This press release and its attachments contain forward-looking statements within the meaning of Section 27A of the Securities Act of 1933, as amended, and Section 21E of the Securities Exchange Act of 1934, as amended. Such statements include information regarding the Company’s expectations, goals or intentions about the future, including, but not limited to, statements regarding revenues and earnings. The actual results may differ materially from those described in or implied by any forward-looking statement. Other important factors are set forth in our Securities and Exchange Commission filings of OSI Systems, Inc. (NASDAQ: OSIS). All forward-looking statements speak only as of the date made, and we undertake no obligation to update these forward-looking statements.

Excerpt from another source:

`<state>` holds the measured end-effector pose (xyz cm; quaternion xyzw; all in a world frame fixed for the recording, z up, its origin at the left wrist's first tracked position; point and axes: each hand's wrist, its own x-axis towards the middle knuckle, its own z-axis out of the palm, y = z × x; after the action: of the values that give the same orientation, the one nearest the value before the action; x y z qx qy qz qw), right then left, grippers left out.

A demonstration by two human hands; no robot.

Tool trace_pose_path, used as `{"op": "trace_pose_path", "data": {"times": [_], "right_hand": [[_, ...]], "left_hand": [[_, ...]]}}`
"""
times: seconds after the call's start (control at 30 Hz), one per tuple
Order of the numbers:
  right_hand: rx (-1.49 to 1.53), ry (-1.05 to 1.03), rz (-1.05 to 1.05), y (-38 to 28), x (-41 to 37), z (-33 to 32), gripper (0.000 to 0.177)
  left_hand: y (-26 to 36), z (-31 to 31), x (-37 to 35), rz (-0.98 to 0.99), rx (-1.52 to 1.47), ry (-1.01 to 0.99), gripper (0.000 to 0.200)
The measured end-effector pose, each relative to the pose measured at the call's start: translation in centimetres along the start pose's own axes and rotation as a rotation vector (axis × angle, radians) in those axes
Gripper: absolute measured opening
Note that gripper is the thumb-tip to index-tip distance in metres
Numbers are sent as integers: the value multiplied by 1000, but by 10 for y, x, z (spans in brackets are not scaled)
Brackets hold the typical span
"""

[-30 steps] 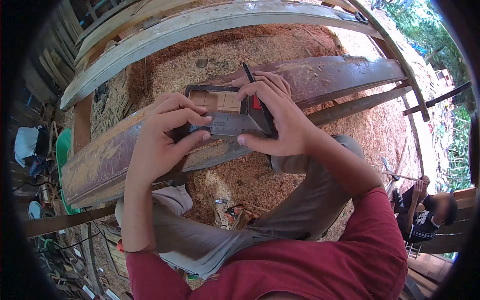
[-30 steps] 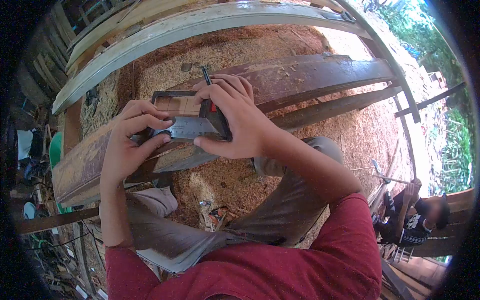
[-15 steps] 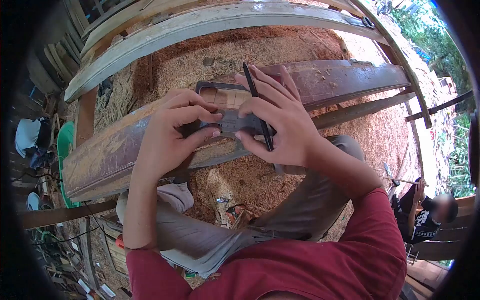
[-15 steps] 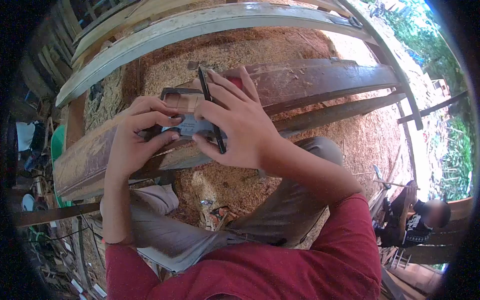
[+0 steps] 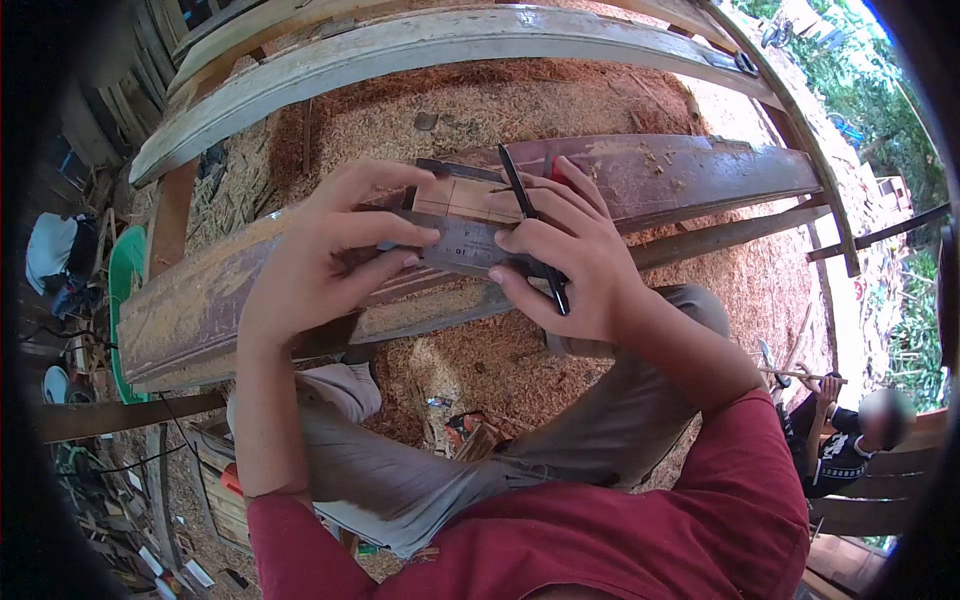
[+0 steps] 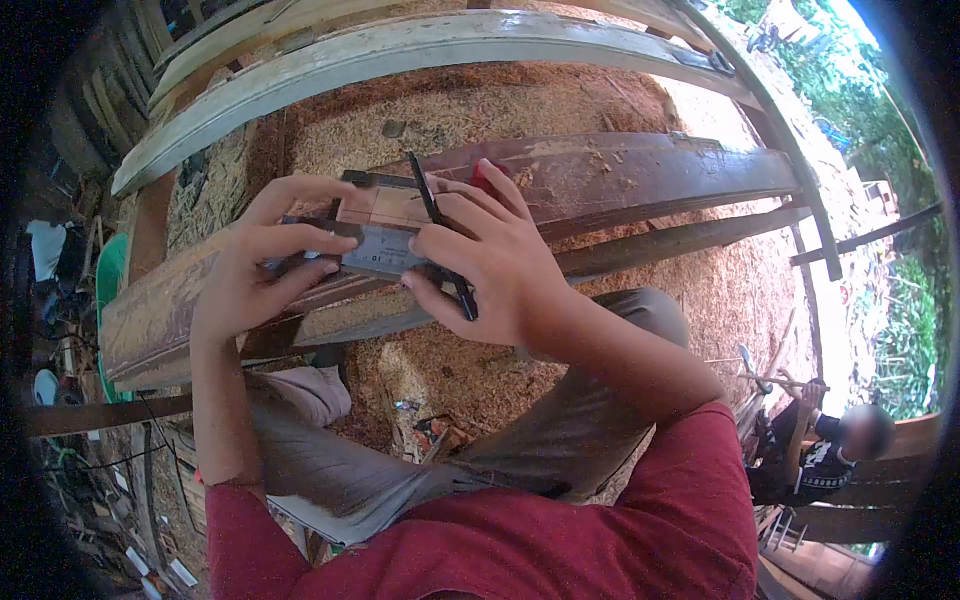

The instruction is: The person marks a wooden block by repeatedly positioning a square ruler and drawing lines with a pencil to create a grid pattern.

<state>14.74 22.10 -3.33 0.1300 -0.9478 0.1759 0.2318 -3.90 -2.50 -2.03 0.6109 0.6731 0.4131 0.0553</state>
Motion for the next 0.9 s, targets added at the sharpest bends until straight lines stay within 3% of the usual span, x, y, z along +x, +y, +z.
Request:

Spacelabs Healthcare, Inc.

Fiscal 2006

CEO’S STATEMENT

Introduction

Spacelabs Healthcare is an international developer, manufacturer and distributor of medical equipment including patient monitoring solutions, anesthesia delivery and ventilation systems, diagnostic cardiology solutions and supplies and accessories sold to hospitals, clinics and physicians offices. Additionally, our Clinical Trials Business collects, interprets, and distributes Electrocardiogram (ECG) and Ambulatory Blood Pressure (ABP) cardiac safety data from clinical trials performed by Clinical Research Organisation and pharmaceutical companies. The business was incorporated as Spacelabs Healthcare, Inc. in August 2005 and completed its IPO on the AIM market of the London Stock Exchange in October 2005.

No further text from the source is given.